**The problem**
The task requires repeating, word for word, the lines from the one with "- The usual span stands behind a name" through the end of the material, leaving out all pictures.

**Records supplied**
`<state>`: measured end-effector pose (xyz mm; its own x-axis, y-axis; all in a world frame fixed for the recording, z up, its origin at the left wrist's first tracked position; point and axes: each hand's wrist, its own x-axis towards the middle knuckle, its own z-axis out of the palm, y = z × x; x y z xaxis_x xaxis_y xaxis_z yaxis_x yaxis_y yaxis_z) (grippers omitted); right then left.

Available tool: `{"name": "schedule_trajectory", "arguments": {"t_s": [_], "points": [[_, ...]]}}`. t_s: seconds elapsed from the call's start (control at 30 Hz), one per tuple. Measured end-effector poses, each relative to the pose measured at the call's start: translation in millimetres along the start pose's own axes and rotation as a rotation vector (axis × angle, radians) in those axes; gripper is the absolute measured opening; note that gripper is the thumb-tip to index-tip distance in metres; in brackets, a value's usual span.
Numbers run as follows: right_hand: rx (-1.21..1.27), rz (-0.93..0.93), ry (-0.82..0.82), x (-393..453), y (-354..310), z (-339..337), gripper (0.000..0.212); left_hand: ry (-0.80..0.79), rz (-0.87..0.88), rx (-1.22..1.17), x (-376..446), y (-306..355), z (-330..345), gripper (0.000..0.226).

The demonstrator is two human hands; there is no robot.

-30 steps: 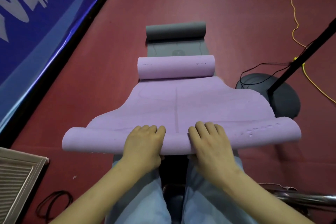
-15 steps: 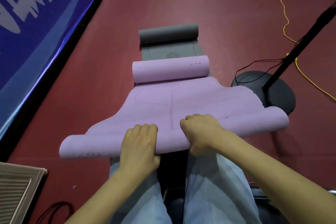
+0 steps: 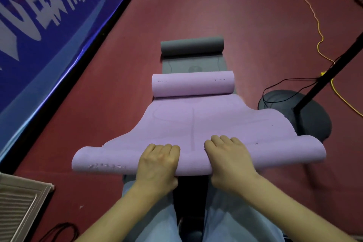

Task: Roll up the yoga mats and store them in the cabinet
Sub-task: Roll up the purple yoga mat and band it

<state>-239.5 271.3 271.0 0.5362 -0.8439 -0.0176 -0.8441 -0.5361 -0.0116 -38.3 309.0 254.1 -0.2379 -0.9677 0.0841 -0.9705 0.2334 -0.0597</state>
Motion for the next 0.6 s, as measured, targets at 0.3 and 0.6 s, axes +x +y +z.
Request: {"name": "schedule_trajectory", "arguments": {"t_s": [0.3, 0.6], "points": [[-0.096, -0.003, 0.244, 1, 7, 17, 0.05, -0.285, 0.033, 0.025, 37, -9, -29, 0.031], [0.023, -0.093, -0.211, 37, 19, -27, 0.047, 0.003, 0.0, -0.11, 25, -16, -5, 0.052]]}}
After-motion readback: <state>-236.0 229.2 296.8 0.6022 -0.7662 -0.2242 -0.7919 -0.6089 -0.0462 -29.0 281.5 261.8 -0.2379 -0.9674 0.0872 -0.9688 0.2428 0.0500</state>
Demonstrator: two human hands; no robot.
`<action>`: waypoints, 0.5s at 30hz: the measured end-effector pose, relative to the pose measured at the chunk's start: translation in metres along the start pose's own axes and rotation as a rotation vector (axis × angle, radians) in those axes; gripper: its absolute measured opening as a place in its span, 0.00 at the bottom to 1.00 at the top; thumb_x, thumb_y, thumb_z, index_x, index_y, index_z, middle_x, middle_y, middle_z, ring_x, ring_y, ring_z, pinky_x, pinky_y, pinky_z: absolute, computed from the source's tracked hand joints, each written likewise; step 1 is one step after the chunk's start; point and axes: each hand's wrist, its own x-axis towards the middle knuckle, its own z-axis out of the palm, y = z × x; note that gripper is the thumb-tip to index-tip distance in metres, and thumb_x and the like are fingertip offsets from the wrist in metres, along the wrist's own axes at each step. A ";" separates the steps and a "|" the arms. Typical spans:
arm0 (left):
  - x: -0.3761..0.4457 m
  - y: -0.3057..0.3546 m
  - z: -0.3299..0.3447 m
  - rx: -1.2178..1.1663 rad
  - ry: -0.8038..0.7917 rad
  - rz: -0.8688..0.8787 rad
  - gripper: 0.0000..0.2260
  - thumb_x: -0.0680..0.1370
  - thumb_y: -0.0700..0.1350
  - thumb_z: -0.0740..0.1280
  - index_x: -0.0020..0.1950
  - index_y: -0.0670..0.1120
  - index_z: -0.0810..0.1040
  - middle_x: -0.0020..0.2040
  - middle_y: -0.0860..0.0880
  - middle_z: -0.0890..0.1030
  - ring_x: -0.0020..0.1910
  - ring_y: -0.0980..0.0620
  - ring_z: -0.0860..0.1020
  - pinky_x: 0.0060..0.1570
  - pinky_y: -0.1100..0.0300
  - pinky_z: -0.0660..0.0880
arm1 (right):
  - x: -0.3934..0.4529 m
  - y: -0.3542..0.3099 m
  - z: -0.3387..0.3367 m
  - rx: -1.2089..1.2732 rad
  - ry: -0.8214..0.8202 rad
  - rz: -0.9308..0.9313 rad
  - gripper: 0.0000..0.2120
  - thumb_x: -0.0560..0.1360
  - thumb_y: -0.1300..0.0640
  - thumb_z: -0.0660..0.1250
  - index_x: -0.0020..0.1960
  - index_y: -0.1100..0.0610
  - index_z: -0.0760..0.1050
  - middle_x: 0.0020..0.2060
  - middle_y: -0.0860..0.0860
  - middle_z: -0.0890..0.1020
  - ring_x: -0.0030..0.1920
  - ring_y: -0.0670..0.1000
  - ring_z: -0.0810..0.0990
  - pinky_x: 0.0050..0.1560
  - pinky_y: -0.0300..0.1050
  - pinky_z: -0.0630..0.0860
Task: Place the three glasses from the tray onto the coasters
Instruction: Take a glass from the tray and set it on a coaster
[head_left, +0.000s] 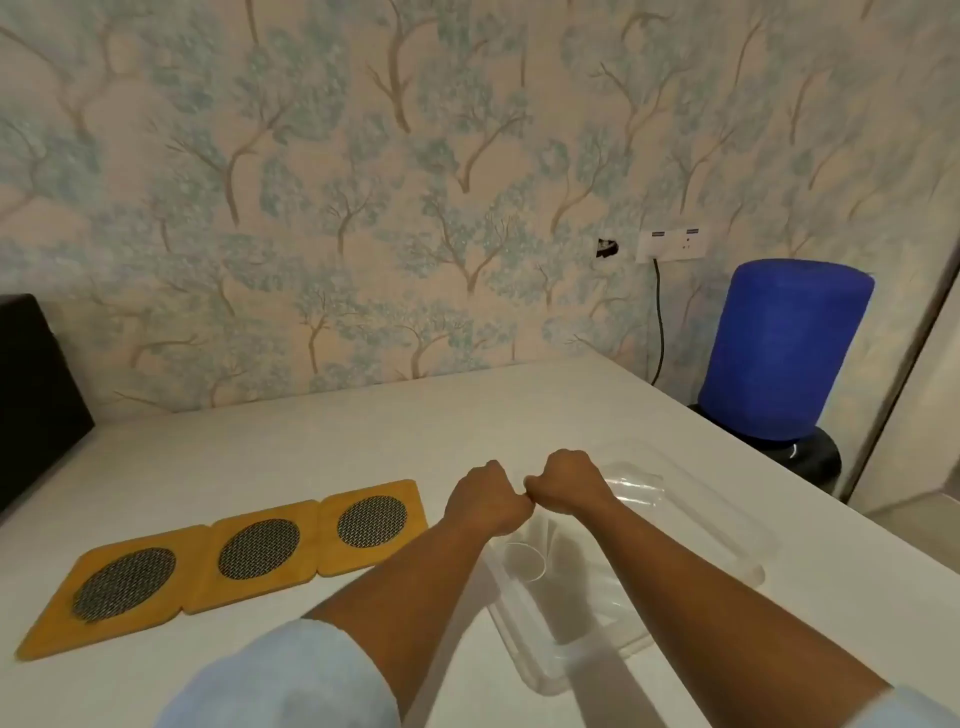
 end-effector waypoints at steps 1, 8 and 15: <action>0.001 0.002 0.002 0.028 -0.028 -0.007 0.26 0.74 0.53 0.64 0.68 0.43 0.68 0.62 0.44 0.77 0.56 0.45 0.77 0.43 0.57 0.72 | 0.002 0.001 0.003 -0.001 -0.005 0.001 0.17 0.70 0.57 0.67 0.28 0.58 0.62 0.26 0.50 0.68 0.25 0.48 0.65 0.25 0.40 0.62; 0.007 0.007 0.018 0.220 -0.113 -0.032 0.20 0.74 0.53 0.65 0.61 0.43 0.71 0.41 0.51 0.75 0.42 0.48 0.76 0.34 0.58 0.68 | 0.014 0.005 0.018 -0.010 -0.081 0.093 0.17 0.69 0.56 0.67 0.27 0.57 0.64 0.24 0.50 0.70 0.24 0.49 0.69 0.27 0.39 0.66; 0.017 0.010 0.028 0.206 -0.176 -0.061 0.35 0.72 0.64 0.66 0.68 0.42 0.64 0.56 0.49 0.80 0.53 0.47 0.80 0.41 0.56 0.71 | 0.023 0.012 0.024 0.116 -0.090 0.117 0.25 0.72 0.45 0.70 0.26 0.57 0.65 0.21 0.50 0.71 0.23 0.47 0.69 0.24 0.38 0.64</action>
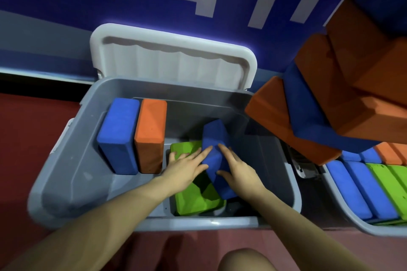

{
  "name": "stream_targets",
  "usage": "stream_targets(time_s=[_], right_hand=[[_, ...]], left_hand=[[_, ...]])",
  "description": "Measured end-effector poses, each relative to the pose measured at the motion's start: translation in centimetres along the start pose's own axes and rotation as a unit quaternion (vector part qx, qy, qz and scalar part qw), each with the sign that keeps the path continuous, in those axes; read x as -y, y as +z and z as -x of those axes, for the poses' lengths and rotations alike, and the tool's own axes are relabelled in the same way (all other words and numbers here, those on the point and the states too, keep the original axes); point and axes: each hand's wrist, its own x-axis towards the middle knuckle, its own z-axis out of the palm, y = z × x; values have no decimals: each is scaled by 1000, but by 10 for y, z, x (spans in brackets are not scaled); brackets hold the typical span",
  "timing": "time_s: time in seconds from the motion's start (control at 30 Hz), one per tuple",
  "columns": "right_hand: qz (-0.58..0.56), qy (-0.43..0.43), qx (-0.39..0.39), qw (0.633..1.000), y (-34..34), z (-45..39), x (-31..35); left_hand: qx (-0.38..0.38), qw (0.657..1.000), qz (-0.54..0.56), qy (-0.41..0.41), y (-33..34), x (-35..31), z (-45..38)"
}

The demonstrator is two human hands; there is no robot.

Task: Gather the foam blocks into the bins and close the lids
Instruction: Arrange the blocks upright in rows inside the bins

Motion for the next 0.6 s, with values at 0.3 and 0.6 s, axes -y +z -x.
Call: stream_targets(time_s=[0.3, 0.6], right_hand=[[-90, -37, -145, 985, -33, 18, 45], [-125, -42, -201, 971, -49, 25, 102]], left_hand=[[-260, 964, -61, 20, -57, -2, 25], [-331, 944, 10, 0, -103, 23, 58]])
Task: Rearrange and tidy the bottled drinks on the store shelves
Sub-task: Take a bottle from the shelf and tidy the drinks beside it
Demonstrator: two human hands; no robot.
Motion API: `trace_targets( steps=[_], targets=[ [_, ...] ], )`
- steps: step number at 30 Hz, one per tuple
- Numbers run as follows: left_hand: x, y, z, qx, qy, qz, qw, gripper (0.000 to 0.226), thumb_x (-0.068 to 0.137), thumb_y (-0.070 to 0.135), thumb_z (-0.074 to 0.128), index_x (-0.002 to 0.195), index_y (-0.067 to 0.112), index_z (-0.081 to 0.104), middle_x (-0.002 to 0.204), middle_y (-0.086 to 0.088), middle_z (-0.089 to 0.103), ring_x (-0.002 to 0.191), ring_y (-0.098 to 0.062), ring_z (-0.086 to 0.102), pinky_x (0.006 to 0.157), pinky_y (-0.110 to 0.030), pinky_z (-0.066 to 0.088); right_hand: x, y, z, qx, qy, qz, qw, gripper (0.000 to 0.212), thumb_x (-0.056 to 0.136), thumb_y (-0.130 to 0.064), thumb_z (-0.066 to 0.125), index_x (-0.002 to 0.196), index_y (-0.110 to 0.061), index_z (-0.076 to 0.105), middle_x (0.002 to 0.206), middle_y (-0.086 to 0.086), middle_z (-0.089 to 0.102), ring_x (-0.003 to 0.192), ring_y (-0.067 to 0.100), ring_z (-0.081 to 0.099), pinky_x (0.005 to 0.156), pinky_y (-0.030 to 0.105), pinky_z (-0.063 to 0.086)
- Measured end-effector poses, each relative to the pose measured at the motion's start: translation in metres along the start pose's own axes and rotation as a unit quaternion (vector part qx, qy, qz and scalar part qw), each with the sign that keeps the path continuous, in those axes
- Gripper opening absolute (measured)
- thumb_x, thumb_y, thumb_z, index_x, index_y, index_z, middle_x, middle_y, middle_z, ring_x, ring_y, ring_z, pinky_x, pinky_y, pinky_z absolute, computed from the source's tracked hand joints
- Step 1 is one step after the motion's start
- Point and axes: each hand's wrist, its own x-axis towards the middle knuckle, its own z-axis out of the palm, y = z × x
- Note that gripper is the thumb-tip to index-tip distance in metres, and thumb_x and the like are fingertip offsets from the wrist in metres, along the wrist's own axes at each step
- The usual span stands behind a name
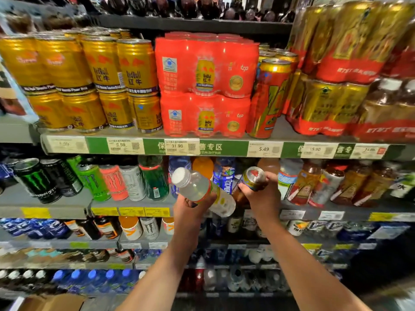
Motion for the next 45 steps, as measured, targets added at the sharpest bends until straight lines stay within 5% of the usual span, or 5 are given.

**Task answer**
- The usual span stands behind a name
Motion for the next 45 steps, as measured, targets added at the sharpest bends until straight lines stay within 5% of the usual span, or 5 are given.

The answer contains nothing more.